The Valley of the Giants is a 1927 American silent adventure film directed by Charles Brabin and starring Milton Sills and Doris Kenyon who were real-life man and wife. It was based on a novel by Peter B. Kyne. First National produced and distributed the film having gained the screen rights to the story from Famous Players–Lasky and Paramount. Paramount had made a version of the novel in 1919 with Wallace Reid, and it would again be filmed in 1938 and readapted into the 1952 film The Big Trees. A copy of this film survives at the UCLA Film & Television Archive. It is also listed as existing in an incomplete print at the Library of Congress.
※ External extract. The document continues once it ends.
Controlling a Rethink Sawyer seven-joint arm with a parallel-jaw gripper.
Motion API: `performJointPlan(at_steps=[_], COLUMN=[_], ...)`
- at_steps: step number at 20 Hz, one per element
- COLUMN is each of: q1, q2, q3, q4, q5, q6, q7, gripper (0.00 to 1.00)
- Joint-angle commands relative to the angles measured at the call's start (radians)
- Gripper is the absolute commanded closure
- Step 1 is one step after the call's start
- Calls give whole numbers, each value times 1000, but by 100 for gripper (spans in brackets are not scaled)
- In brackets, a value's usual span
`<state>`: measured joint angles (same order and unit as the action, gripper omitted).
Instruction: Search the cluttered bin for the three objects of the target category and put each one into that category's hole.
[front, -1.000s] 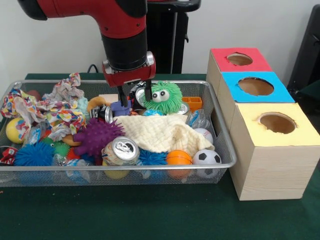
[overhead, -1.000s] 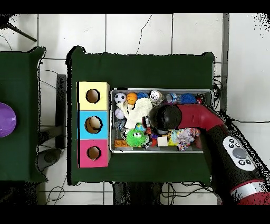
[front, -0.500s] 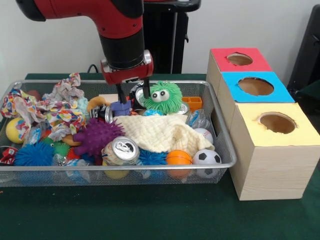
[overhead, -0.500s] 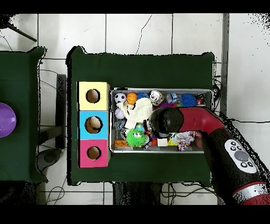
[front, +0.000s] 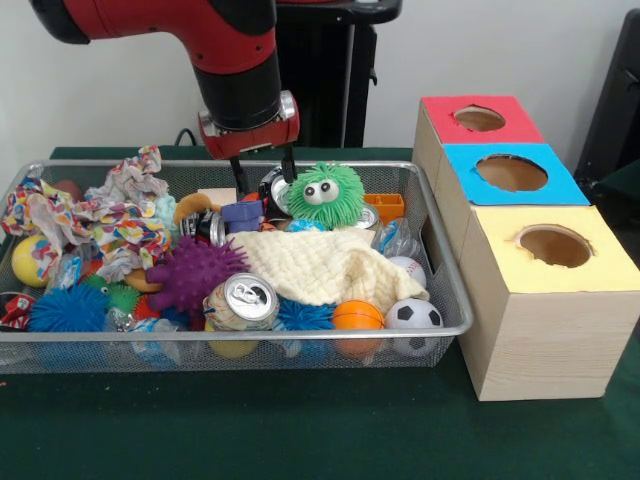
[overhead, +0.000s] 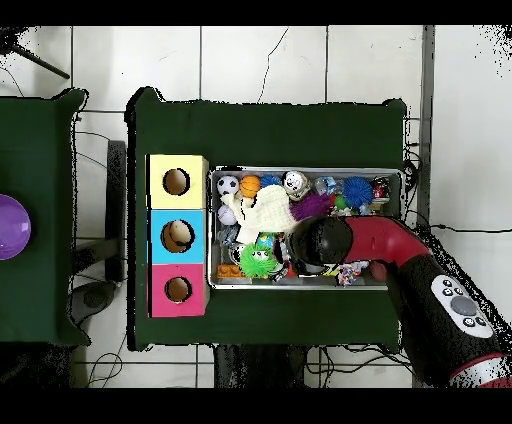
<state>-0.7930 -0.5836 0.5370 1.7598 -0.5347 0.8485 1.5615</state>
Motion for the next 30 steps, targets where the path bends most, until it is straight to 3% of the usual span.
performJointPlan(at_steps=[1, 13, 22, 28, 30], q1=[-37, -46, -42, -39, -36], q2=[37, 85, 59, 17, 28], q3=[23, 45, 63, 63, 65], q4=[63, -31, -62, -5, -24], q5=[-87, -81, -84, -80, -83], q6=[-55, 19, 36, -2, 9], q7=[-151, -211, -241, -197, -214], gripper=[0, 0, 0, 0, 0])
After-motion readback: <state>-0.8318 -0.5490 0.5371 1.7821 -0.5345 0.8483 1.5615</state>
A 16mm copy is housed at the Wisconsin Center for Film & Theater Research.

==Cast==
- Milton Sills as Bryce Cardigan
- Doris Kenyon as Shirley Pennington
- Arthur Stone as Buck Ogilvy
- George Fawcett as John Cardigan
- Paul Hurst as Randeau
- Charles Sellon as Pennington
- Yola d'Avril as Felice
- Phil Brady as Big Boy
- James A. Marcus as Mayor
- Erville Alderson as Councilman
- Dan Crimmins as Councilman
- Otto Hoffman as Councilman
- Lucien Littlefield as Councilman
- Dan Mason as Councilman

==Production==
The film was shot on location in Humboldt County, California.